Every once in a while I have to put something actually useful up here. I just spent a while trying to get Rhapsody to work in Firefox 3 under Ubuntu 8.10. Having an entire music store at my disposal is one of the things I miss most from my Windows machine when I need to run something under linux. There is a web version of Rhapsody that should run under linux, but I kept getting “Technical Issue” errors in the Rhapsody plugin every time I tried to play a song. It would tell me to restart, but would never work, even after a restart. It turns out I had an old version of the Rhapsody plug in laying around, and didn’t have a proper version of Adobe’s Flash player installed (the new version of the web-based Rhapsody client just uses Flash). Apparently, Rhapsody either doesn’t, or can’t, check the version of the plug-in installed on your machine, and if it’s the old version it will try to use it and fail. So, to get Rhapsody working first go to the following two directories

~/.mozilla/plugins
/usr/lib/firefox/plugins

and make sure you delete any file with the name nprhapengine.so. Then, in Synaptic (or whatever package manager you like) make sure you’re running the actual official Adobe version of Flash 10. Ubuntu, being produced by ideologues (didn’t think I’d be able to write about linux without taking a shot, did you?), makes it hard to install software built by evil monolithic companies. So, if you have Flash installed, it’s probably a buggy “free-as-in-doesn’t-work” version. Do a search for “adobe flash” in Synaptic and uninstall any currently installed free versions. Then, install the flashplugin-nonfree package. (If you don’t find that package, leave a comment and I’ll help you make it available to Synaptic.)

After that, restart Firefox. Rhapsody should now work using their excellent Flash-based client.

(By the way, I was able to get the full Rhapsody client running in WINE, and was even able to play 30 second clips. However, it wouldn’t let me login, saying that cookies were being blocked. If anybody has been able to overcome that, I’d love to hear about it.)


10 responses to “Running Real’s Rhapsody in Linux”

  1. I don’t understand the point of Pete’s comment. Is he miffed because you were bashing Ubuntu/Linux/both?

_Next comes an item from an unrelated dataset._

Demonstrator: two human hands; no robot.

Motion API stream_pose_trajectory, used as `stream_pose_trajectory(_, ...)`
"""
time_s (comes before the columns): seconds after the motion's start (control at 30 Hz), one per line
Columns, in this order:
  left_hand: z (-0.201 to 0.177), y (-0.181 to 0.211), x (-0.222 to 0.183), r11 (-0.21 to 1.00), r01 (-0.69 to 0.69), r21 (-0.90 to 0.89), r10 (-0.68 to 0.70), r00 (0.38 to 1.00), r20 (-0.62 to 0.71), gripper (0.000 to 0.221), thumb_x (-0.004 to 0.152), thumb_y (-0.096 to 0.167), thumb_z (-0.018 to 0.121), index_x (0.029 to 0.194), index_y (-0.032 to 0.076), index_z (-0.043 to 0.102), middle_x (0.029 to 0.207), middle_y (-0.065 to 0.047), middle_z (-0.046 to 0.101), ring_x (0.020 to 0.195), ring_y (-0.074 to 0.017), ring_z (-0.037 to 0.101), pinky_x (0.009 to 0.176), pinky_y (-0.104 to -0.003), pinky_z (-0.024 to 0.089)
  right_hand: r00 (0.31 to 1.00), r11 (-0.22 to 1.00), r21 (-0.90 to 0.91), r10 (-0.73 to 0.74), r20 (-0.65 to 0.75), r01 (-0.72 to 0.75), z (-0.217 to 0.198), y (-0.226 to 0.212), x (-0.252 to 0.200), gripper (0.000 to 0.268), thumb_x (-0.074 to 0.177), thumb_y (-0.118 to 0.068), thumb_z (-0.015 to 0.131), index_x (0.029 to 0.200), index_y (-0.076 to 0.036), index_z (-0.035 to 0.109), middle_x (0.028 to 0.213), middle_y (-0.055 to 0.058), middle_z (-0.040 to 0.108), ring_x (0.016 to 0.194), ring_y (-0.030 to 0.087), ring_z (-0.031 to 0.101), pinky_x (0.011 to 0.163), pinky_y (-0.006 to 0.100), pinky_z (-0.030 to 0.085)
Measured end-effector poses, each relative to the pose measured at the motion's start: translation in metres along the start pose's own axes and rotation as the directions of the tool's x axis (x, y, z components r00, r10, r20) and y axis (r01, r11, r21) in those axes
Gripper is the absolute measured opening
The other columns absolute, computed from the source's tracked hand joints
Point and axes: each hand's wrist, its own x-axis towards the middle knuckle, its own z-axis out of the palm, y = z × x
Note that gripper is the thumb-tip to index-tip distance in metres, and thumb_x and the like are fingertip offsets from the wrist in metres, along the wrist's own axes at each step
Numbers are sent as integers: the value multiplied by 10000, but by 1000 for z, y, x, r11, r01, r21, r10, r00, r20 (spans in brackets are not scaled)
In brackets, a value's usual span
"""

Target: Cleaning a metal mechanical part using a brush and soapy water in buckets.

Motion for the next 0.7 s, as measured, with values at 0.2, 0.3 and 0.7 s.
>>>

    I thought resolving annoying technical issues like using Real Rhapsody to run in Firefox 3 is why people use Ubuntu/Linux. Frankly, I don’t know why anyone would want to work that hard. I know I don’t. I just want to play games. And watch porn.

    Alain

  2. Thanks for the tip about flashplugin-nonfree. I have been running Ubuntu (which in general I like) but have always had trouble with the Rhapsody Flash player. Switching over to the official Adobe Flash plugin has fixed all my problems.